:: Directions ::
Give the lines below again exactly, starting with the line that holds "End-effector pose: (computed" and going on through the line that holds "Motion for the".

:: Data section ::
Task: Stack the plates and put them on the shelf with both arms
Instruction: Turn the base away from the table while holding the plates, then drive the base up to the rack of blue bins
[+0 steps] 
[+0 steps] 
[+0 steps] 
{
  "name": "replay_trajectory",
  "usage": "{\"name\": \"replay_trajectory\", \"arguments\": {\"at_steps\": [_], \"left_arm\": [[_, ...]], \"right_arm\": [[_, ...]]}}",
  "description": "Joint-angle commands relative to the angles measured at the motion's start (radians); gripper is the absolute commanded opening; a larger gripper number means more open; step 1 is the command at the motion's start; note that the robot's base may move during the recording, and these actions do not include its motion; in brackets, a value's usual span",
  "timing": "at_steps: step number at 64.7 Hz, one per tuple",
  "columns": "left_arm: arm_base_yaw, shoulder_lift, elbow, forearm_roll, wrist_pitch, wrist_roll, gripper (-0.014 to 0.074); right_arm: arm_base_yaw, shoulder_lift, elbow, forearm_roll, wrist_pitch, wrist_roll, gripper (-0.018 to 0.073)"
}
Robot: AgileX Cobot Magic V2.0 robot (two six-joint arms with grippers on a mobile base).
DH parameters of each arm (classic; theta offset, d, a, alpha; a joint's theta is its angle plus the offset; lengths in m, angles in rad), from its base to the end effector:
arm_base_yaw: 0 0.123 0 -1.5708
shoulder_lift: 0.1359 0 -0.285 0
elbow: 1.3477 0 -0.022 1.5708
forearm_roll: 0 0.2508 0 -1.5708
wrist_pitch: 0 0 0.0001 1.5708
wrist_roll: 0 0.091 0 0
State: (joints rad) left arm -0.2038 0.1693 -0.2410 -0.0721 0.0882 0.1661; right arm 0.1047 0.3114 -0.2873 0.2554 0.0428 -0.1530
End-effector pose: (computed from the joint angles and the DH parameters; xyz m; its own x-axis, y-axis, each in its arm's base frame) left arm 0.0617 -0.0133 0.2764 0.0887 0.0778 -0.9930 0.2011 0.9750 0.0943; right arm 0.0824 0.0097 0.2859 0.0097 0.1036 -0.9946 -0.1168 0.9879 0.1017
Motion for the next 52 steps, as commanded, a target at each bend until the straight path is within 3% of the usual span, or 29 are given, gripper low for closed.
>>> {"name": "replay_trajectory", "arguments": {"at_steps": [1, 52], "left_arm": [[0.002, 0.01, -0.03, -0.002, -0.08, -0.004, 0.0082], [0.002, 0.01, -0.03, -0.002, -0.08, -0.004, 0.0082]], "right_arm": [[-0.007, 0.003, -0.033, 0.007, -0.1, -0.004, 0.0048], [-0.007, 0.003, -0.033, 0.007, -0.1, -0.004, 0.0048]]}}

:: Solution ::
End-effector pose: (computed from the joint angles and the DH parameters; xyz m; its own x-axis, y-axis, each in its arm's base frame) left arm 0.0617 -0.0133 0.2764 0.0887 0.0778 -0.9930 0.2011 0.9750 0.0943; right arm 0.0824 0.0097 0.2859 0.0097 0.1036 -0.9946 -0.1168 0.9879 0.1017
Motion for the next 52 steps, as commanded, a target at each bend until the straight path is within 3% of the usual span, or 29 are given, gripper low for closed.

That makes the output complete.